Today, Franco-German banks don’t seem to have the same problem – rather, they are being spared due to the antiquated structure of the European economy. What do I mean? Franco-German banks have not lent large amounts to European Big Tech for the simple reason that European Big Tech doesn’t exist – they still lend to car manufacturers and extraction companies. So, I don’t see a European SVB on the horizon.

That doesn’t mean, of course, that European banks are safe. Their own funds are also invested in bonds whose prices have fallen.
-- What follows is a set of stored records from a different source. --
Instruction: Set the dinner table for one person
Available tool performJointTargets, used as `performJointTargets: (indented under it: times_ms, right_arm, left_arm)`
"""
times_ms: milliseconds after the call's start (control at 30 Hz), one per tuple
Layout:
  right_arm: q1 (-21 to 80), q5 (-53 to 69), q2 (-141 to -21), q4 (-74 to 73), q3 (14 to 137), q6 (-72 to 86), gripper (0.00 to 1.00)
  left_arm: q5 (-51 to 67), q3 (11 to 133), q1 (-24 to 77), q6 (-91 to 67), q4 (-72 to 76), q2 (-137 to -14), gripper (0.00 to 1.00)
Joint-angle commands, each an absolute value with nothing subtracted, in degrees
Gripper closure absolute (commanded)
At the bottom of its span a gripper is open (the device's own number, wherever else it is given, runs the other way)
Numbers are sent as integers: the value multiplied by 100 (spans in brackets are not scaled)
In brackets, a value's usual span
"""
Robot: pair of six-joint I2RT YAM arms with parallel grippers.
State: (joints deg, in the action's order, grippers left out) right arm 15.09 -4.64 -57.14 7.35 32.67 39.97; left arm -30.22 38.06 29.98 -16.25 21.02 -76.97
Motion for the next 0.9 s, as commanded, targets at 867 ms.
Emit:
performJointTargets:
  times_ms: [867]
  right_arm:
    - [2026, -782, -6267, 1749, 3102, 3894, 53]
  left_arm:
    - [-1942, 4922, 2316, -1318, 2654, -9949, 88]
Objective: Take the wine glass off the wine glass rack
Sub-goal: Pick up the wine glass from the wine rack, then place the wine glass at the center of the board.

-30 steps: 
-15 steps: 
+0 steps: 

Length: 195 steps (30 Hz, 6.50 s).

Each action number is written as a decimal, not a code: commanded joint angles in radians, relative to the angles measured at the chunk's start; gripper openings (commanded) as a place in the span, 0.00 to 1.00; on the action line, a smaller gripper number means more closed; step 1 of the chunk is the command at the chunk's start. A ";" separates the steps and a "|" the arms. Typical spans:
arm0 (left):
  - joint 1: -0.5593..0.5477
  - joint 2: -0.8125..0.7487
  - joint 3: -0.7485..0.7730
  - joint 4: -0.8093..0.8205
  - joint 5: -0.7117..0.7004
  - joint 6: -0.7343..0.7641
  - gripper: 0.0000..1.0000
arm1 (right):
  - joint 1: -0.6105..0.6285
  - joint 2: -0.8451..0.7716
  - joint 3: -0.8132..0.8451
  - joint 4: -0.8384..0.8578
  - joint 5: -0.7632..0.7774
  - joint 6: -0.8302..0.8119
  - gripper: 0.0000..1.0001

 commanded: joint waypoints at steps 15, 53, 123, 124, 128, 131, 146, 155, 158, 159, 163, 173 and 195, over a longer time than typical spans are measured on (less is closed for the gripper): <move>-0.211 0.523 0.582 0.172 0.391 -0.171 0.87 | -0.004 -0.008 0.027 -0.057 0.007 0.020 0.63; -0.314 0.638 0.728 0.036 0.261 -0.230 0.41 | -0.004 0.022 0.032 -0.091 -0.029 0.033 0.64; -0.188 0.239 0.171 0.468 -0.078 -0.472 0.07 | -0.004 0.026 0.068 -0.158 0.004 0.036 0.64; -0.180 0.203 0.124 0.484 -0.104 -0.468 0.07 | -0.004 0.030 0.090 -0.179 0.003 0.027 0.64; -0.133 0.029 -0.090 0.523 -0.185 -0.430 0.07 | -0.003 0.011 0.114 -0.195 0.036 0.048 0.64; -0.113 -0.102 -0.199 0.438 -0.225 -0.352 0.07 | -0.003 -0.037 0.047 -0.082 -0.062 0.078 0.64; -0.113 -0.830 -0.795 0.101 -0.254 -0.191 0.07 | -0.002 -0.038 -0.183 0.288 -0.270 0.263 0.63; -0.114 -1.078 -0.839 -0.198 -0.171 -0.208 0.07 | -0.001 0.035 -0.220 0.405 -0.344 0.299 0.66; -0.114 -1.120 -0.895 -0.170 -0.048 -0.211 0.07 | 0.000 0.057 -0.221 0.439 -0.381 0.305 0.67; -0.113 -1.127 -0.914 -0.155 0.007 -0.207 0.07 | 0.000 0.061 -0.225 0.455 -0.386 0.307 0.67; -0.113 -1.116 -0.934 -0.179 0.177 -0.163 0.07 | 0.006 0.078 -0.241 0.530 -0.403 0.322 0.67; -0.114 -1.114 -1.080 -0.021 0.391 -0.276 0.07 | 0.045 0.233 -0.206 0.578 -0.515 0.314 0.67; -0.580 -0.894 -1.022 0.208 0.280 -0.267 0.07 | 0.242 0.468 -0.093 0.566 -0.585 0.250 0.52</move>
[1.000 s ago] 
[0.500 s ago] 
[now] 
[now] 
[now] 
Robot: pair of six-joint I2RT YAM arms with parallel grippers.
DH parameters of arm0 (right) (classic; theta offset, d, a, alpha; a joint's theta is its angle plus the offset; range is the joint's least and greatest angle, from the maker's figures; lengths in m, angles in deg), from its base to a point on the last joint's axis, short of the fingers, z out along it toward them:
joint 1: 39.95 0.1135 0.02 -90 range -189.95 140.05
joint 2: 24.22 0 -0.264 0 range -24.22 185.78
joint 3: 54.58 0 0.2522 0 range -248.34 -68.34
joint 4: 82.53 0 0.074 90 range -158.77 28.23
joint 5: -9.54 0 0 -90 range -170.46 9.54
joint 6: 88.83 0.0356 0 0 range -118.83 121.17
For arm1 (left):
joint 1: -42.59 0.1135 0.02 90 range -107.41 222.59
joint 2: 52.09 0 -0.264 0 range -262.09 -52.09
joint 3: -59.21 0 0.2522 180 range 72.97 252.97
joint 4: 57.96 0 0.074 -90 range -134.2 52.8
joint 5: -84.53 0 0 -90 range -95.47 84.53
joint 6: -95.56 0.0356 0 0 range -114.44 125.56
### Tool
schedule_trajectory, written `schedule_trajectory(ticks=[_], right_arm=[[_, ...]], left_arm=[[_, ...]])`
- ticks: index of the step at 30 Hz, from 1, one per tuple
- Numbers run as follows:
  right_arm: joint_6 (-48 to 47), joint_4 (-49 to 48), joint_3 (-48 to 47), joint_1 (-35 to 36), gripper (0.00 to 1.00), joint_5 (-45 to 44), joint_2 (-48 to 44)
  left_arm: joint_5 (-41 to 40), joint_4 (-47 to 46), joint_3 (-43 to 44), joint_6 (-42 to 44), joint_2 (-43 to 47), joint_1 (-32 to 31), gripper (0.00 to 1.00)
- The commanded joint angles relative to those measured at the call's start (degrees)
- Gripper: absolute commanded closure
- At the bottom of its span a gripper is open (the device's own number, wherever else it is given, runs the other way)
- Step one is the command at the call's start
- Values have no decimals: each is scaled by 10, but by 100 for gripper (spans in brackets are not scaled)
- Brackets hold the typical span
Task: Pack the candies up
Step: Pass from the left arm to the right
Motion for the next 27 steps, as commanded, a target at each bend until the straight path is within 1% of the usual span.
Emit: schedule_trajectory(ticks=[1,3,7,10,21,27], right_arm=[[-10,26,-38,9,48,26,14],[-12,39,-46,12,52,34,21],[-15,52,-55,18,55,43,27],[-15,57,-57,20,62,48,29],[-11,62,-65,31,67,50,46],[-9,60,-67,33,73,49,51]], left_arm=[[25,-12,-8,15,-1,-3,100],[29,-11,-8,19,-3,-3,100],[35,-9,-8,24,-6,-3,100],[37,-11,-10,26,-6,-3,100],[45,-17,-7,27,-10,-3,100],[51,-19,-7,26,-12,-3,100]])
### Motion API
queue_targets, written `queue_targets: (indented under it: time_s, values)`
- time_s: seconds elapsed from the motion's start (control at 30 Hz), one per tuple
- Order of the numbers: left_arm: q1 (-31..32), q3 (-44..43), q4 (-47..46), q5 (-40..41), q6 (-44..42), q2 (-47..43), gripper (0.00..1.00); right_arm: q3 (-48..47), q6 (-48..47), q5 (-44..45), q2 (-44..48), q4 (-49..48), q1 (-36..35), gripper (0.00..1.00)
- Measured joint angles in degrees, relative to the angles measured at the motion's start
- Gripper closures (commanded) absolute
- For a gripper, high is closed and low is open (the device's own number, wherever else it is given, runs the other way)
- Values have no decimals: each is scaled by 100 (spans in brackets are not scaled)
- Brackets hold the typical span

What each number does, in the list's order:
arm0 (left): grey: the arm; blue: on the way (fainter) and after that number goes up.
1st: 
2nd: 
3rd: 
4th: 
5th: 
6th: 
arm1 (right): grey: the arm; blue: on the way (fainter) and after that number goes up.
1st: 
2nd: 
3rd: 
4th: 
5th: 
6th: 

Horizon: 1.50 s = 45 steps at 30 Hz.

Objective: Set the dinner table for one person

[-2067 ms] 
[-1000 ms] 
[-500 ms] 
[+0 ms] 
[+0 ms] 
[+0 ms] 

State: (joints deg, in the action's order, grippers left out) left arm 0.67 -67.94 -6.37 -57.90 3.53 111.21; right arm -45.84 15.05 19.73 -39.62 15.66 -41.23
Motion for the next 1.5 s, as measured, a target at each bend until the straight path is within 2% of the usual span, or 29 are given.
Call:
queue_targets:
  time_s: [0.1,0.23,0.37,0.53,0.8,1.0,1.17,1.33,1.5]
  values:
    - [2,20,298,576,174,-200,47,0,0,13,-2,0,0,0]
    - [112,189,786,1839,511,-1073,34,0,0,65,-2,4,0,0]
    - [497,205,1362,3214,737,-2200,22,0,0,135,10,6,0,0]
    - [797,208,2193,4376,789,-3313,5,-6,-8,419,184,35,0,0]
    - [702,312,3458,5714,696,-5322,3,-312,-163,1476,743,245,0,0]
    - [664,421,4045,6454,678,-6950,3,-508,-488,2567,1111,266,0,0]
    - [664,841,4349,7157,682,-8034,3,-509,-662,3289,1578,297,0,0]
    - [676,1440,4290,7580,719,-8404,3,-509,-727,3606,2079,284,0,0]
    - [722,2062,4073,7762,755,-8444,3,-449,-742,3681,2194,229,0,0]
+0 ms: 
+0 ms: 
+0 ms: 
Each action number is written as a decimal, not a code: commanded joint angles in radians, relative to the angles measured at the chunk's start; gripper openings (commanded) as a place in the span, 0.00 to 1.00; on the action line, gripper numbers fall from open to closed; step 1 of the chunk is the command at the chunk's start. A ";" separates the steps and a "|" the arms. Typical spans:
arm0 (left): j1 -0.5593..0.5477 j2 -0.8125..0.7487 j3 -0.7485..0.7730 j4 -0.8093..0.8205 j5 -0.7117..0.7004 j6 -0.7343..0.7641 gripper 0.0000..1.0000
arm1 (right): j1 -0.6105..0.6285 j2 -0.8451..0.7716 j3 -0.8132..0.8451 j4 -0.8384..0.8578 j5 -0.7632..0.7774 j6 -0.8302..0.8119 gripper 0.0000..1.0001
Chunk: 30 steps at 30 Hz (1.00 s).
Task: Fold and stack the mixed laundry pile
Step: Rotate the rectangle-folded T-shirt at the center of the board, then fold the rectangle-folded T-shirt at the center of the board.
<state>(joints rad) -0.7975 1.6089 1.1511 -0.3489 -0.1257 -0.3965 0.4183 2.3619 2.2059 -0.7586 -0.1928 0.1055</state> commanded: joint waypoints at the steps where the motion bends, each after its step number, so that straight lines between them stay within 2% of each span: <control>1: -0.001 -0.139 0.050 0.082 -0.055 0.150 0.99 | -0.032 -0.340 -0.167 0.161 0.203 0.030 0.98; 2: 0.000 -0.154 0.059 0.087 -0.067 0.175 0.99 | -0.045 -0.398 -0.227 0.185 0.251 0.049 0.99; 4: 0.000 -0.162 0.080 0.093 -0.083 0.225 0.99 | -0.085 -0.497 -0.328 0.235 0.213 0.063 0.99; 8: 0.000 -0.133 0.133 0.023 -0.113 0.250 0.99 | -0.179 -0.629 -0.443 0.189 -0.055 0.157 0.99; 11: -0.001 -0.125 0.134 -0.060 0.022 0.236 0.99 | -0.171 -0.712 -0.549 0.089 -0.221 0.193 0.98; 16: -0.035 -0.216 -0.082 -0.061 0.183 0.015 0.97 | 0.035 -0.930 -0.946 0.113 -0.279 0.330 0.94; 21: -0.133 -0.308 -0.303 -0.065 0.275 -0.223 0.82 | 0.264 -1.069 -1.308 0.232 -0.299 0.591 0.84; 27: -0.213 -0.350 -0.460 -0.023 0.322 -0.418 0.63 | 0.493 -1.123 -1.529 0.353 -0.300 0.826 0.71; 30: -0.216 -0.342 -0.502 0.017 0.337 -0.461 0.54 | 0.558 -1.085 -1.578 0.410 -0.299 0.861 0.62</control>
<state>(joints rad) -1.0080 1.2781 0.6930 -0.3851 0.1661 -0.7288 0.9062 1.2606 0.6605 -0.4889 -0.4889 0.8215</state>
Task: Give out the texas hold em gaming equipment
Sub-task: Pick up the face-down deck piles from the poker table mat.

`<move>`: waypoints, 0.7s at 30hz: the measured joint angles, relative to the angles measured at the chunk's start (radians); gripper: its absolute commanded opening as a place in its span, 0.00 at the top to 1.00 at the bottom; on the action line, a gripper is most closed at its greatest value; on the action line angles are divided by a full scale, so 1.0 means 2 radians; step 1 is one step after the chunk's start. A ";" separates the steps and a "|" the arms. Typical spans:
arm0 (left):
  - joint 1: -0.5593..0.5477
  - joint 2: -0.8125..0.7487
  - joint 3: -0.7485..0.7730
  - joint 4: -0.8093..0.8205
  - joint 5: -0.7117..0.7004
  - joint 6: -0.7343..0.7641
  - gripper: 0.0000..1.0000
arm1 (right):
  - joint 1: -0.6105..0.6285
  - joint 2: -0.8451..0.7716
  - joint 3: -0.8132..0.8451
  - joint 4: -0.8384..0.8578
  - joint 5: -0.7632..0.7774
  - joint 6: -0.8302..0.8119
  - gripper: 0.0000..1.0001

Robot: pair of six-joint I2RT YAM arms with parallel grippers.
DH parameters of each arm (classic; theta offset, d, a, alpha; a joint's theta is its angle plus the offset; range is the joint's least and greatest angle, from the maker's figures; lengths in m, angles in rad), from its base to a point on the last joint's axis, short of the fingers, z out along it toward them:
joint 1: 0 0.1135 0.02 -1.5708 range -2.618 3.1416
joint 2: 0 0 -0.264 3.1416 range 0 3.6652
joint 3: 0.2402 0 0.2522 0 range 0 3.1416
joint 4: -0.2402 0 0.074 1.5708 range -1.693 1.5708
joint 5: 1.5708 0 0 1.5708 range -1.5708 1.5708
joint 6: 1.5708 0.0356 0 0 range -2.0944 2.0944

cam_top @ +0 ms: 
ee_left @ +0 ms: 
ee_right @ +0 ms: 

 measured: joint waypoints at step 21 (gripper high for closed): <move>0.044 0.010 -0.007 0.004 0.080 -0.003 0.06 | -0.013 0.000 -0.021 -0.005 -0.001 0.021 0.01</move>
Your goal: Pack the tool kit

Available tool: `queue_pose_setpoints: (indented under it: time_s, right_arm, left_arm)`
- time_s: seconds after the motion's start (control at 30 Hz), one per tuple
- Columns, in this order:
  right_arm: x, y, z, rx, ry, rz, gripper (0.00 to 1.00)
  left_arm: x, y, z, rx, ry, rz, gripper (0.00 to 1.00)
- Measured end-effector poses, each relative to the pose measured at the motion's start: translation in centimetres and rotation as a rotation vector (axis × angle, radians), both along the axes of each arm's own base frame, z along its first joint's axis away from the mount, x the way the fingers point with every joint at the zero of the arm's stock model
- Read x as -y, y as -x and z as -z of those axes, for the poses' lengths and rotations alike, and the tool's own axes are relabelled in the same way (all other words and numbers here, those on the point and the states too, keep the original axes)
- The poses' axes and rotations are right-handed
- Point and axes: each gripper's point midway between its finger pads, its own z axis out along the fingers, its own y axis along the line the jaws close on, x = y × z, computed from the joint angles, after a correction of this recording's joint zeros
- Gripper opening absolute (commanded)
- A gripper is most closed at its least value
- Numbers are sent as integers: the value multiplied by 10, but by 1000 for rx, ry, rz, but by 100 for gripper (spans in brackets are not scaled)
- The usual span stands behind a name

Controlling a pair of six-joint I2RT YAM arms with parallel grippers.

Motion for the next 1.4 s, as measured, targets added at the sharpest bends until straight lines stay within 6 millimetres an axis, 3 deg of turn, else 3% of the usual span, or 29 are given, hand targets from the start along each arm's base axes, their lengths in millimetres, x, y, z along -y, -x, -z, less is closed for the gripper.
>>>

A large deposit flight will create the same problems here as we are seeing in the US. Such a flight could come from parts of the financial system that one cannot imagine – for example, from the insurance sector (as in Britain last autumn) or from a collapse of the weak Credit Suisse, which has long been suffering.

What should have been done?

Since 2008, governments and central banks have been trying to prop up the banks through a combination of socialism for the banks, and austerity for everyone else. The result is what we see today: The metastasis of the crisis from one “organ” of capitalism to another, with the magnitude of the crisis increasing with each such metastasis.

What could be done as an alternative? The exact opposite: austerity for the banks, with nationalisation of those who cannot survive. And socialism for workers – a basic income for all, a return to collective bargaining and, further out, new forms of participatory ownership of high- and low-tech companies. In other words, nothing short of a political revolution.

To those who fear the idea of a political revolution, my message is simple: Prepare to pay the price of the escalating crisis of a capitalism determined to take us all to its grave.